> [What is needed]:
Would you copy each line of the data below that has "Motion"?

——————

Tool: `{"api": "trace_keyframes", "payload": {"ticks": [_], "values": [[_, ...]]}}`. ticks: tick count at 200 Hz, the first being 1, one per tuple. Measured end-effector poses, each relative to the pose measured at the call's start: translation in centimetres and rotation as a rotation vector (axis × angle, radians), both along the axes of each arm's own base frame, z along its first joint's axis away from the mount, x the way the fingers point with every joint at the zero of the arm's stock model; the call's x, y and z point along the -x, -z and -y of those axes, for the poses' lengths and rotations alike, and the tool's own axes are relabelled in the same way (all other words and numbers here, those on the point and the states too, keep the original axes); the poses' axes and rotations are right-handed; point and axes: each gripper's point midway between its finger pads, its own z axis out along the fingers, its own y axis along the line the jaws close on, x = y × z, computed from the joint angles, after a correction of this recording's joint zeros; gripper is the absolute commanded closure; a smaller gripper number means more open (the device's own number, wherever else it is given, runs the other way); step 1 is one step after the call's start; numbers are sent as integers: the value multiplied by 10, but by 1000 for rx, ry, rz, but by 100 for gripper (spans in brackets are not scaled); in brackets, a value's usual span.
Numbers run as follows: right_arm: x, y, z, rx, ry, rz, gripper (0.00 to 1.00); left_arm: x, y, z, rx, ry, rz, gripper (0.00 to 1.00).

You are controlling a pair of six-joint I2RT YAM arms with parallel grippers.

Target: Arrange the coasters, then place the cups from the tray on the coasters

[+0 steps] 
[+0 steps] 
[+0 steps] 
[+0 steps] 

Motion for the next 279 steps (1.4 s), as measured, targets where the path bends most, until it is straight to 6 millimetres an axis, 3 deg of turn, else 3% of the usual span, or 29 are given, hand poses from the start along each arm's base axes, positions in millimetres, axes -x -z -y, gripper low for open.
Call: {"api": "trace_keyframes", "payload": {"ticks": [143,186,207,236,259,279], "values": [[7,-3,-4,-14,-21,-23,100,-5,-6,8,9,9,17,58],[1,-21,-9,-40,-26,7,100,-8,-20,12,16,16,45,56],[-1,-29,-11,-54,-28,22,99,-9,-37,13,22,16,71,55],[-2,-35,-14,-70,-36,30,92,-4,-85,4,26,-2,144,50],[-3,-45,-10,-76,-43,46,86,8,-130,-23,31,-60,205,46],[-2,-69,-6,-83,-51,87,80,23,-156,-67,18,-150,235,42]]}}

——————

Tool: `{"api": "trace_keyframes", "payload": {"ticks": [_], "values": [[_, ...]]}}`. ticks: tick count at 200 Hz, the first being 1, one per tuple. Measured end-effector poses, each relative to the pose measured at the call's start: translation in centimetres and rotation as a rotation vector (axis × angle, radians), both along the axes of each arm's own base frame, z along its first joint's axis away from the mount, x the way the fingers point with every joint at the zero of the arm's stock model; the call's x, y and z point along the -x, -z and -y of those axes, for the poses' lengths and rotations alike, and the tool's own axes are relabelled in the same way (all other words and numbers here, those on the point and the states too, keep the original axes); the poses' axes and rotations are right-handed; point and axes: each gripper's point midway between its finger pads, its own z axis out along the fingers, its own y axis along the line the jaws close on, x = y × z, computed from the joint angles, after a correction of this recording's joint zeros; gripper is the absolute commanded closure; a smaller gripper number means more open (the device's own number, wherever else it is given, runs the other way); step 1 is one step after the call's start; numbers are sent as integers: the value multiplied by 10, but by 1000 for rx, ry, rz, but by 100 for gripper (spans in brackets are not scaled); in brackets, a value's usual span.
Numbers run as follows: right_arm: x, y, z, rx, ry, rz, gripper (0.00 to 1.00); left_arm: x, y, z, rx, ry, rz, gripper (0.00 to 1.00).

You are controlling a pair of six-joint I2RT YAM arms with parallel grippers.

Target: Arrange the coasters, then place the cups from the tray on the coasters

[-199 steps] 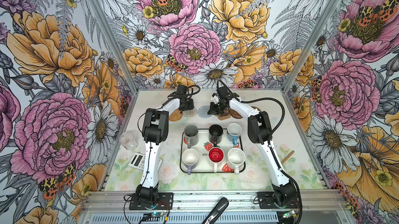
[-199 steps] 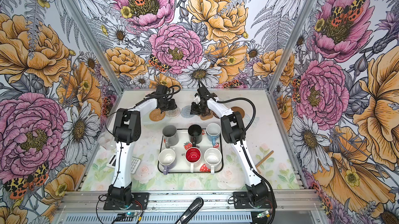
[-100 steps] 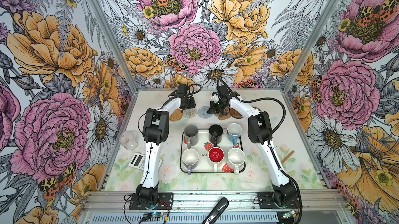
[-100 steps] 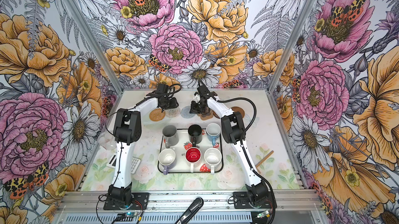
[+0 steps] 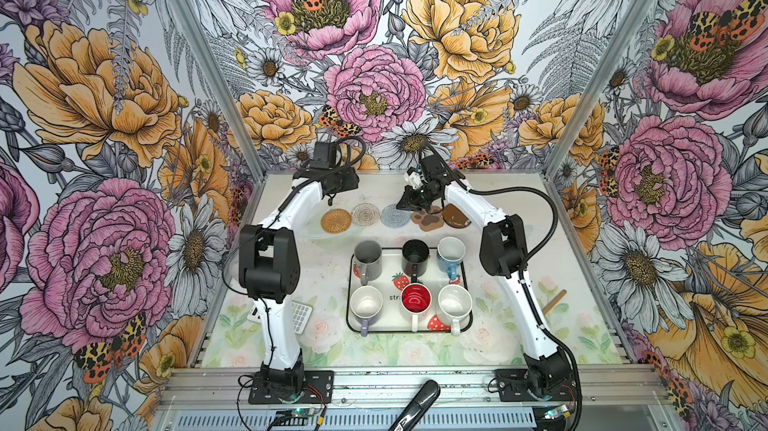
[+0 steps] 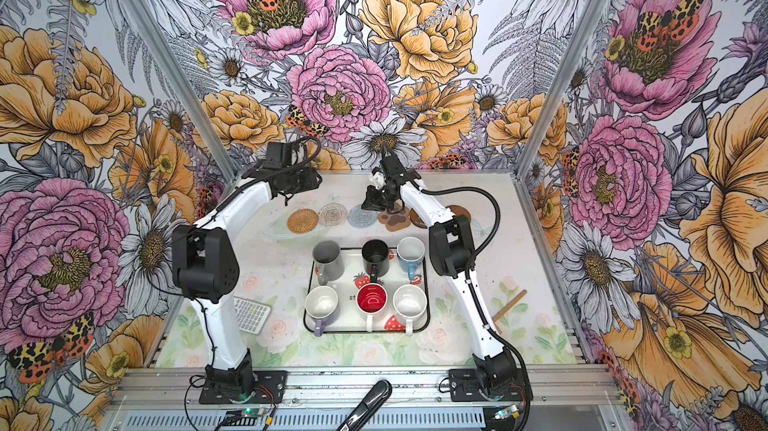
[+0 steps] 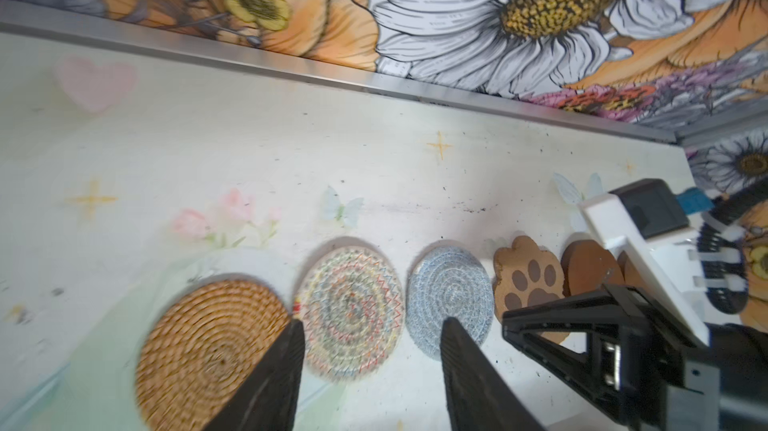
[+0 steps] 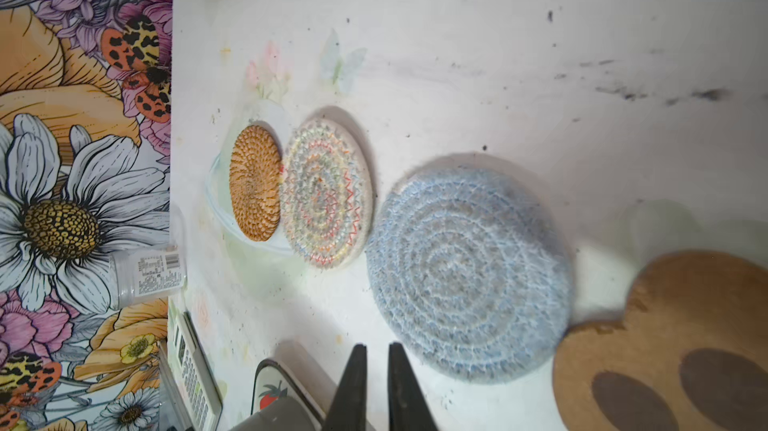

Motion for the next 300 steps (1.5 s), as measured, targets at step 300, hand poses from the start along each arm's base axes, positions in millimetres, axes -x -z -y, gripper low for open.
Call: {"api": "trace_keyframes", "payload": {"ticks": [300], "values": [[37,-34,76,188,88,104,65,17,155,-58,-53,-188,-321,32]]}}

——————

> [Finished exercise]:
Motion for the next 279 steps (1.4 s), as measured, targets where the path bends most, until it is straight to 6 millimetres an axis, 3 deg of turn, else 3% of the usual span, or 29 are given, hand poses from the start along each arm's base axes, positions in millimetres, axes -x -z -y, gripper low for open.
Motion for the next 300 steps (1.5 s), as measured, targets at step 300, hand poses from the start along each arm's base axes, positions in millimetres, axes -x -z -y, gripper low for open.

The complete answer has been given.